Start of TASK DATA

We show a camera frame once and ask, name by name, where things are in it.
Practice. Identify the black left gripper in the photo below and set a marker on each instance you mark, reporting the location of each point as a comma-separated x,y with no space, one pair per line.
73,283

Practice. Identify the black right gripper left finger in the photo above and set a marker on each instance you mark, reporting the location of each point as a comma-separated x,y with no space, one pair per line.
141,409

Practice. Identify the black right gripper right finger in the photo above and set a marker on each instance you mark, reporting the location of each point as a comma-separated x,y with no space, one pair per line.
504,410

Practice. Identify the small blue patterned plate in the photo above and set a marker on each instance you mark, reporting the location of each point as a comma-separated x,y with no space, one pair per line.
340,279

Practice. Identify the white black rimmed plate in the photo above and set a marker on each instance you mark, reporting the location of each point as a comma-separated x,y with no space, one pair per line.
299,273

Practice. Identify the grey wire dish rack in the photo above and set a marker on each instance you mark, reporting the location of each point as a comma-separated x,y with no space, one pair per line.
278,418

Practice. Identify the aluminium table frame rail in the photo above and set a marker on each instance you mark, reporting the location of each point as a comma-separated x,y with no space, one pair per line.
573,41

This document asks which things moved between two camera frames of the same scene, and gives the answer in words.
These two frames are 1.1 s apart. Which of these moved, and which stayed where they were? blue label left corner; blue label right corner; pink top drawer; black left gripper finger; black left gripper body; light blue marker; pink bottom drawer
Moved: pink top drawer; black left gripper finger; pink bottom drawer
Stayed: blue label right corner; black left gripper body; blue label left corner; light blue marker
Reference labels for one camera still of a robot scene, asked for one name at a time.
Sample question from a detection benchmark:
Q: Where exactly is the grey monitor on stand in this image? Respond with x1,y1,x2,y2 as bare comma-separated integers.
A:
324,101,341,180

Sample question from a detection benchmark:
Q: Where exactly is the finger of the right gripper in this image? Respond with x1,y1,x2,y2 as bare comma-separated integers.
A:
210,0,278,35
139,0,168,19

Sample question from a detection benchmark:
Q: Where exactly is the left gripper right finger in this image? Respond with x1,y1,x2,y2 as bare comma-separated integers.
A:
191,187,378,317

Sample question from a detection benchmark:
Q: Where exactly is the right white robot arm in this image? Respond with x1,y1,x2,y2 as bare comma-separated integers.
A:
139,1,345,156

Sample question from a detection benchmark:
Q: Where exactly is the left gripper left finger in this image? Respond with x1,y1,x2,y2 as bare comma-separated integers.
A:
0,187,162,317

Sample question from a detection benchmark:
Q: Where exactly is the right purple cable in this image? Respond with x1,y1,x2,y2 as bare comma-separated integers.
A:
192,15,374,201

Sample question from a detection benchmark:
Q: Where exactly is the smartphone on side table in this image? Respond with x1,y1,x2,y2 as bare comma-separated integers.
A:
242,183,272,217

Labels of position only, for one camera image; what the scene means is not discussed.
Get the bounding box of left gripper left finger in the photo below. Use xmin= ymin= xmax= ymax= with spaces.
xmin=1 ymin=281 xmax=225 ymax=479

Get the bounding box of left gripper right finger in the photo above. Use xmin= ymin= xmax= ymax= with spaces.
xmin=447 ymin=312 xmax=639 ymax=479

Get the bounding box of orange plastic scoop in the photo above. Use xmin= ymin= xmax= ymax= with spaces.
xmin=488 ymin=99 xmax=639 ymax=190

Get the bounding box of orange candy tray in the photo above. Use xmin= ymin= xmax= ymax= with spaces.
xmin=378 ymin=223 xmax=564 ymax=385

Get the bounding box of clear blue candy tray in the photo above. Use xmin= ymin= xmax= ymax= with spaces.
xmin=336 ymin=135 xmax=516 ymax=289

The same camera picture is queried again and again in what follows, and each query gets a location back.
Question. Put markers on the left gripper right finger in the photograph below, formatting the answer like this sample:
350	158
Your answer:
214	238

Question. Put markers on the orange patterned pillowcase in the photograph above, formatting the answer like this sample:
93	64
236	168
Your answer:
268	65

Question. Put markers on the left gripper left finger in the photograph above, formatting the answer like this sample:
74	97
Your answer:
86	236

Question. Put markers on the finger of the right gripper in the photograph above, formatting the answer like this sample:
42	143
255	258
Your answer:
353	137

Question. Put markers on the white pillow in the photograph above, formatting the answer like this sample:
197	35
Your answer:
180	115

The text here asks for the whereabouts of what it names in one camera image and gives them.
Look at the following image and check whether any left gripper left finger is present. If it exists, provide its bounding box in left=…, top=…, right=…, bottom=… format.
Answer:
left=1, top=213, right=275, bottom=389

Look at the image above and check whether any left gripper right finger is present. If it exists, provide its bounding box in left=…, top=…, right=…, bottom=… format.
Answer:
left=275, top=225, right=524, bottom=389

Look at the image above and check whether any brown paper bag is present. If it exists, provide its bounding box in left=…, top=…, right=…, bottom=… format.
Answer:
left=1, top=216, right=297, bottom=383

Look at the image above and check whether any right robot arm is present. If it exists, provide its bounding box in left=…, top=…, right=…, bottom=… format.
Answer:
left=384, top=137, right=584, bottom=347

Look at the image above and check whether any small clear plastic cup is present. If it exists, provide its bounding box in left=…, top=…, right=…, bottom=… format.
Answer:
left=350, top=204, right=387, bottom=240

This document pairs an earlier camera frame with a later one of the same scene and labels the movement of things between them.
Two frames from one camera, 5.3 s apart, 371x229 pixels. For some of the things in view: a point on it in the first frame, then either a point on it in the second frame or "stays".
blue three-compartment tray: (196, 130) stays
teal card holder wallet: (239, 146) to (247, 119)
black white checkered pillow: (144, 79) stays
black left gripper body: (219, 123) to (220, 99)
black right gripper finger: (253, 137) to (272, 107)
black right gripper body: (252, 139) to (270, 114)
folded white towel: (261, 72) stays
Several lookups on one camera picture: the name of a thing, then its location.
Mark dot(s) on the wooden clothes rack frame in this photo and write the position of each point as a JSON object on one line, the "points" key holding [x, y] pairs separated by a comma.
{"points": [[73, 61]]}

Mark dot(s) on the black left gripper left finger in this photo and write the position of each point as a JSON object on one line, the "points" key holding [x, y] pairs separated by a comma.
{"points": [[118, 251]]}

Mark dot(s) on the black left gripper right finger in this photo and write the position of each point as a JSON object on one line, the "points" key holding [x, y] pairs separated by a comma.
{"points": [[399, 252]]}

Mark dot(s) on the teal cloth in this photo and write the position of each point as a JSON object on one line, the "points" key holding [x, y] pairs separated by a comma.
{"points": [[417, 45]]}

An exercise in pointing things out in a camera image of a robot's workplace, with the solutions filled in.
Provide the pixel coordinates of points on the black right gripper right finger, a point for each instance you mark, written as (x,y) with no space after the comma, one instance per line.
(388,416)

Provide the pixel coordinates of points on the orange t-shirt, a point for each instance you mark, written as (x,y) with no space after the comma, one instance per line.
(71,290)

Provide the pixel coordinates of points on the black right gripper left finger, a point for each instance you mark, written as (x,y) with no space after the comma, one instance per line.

End of TASK DATA

WHAT THIS TASK INVOLVES:
Each line above that includes "them" should be shown.

THE COMPLETED TASK:
The text here asks for the whereabouts of what it names in one camera image and gives them.
This document pairs an earlier camera frame with a later one of the same scene and labels the movement of things between them.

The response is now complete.